= What you need to do =
Each line of the data below that contains "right" must be copied.
───── Recorded information ─────
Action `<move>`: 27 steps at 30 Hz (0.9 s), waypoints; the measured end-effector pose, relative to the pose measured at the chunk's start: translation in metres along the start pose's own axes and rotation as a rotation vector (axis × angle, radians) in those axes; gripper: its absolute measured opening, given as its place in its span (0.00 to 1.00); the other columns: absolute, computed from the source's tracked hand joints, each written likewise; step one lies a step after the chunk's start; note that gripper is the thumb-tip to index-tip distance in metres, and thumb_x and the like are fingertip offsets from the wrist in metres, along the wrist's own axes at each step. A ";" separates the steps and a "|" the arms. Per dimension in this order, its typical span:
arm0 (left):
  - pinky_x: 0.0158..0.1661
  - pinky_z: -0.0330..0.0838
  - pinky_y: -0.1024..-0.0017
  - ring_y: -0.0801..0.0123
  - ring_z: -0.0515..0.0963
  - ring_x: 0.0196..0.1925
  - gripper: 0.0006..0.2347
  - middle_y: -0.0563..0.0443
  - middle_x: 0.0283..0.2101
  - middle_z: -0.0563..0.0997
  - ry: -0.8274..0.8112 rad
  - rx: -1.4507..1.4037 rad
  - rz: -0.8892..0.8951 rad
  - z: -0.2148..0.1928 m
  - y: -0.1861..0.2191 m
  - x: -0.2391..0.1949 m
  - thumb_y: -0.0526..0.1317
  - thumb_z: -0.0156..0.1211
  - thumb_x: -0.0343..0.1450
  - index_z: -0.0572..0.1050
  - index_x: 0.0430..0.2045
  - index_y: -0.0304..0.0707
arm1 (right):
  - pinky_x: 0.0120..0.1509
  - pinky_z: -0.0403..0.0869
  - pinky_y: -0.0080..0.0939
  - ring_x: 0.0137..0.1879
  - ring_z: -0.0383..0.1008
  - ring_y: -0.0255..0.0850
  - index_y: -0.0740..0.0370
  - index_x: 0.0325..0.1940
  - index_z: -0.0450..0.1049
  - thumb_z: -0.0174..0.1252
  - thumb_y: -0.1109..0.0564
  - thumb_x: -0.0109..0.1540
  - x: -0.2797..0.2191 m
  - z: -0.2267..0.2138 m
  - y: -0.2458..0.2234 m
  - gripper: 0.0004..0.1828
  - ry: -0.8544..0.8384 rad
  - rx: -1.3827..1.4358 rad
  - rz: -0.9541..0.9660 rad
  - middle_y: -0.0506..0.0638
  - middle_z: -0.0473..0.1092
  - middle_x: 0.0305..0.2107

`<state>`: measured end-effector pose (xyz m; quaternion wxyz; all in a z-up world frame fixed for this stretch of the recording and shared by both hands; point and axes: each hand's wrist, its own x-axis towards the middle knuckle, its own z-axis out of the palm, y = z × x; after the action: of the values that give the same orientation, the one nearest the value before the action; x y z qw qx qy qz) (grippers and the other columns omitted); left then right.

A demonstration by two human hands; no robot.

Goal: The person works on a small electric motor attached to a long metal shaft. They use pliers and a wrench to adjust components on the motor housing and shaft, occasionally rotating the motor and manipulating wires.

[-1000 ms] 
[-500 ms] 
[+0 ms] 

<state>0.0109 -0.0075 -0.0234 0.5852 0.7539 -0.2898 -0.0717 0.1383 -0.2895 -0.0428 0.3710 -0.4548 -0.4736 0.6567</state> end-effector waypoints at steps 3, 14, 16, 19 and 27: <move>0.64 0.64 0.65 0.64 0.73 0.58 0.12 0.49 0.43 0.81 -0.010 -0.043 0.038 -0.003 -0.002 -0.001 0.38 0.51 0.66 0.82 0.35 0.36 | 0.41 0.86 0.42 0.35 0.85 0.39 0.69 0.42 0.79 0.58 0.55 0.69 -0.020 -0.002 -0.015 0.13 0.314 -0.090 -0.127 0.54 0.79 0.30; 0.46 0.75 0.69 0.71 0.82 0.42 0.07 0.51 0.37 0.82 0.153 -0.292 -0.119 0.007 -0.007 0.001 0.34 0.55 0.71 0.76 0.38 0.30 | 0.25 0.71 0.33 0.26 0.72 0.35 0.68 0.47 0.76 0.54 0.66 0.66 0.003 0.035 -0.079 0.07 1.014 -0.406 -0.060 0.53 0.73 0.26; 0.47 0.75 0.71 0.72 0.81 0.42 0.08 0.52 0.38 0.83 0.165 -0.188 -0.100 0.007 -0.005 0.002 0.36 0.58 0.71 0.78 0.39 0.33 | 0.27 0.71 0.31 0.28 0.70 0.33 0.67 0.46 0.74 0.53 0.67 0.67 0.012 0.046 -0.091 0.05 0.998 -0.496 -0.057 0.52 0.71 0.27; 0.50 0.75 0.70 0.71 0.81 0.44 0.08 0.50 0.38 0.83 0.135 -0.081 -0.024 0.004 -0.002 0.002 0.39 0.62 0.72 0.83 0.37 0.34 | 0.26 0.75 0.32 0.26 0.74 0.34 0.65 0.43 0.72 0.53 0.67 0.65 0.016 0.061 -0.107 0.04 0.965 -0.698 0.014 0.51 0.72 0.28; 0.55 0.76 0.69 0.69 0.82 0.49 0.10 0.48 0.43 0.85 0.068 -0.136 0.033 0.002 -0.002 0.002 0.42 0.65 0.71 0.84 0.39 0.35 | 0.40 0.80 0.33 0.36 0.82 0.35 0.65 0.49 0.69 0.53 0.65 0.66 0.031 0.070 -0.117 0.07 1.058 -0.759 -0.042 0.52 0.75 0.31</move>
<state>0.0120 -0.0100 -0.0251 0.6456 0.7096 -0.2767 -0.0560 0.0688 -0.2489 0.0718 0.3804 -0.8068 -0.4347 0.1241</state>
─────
= Written solution =
arm1 (right):
`<state>`: measured end-effector pose (xyz m; quaternion wxyz; all in a z-up world frame fixed for this stretch of the recording and shared by both hands; point and axes: each hand's wrist, its own x-axis towards the middle knuckle, its own z-axis out of the palm, y = z × x; after the action: of the values that give the same orientation, the one nearest the value before the action; x y z qw qx qy qz) (grippers and the other columns omitted); left then right.

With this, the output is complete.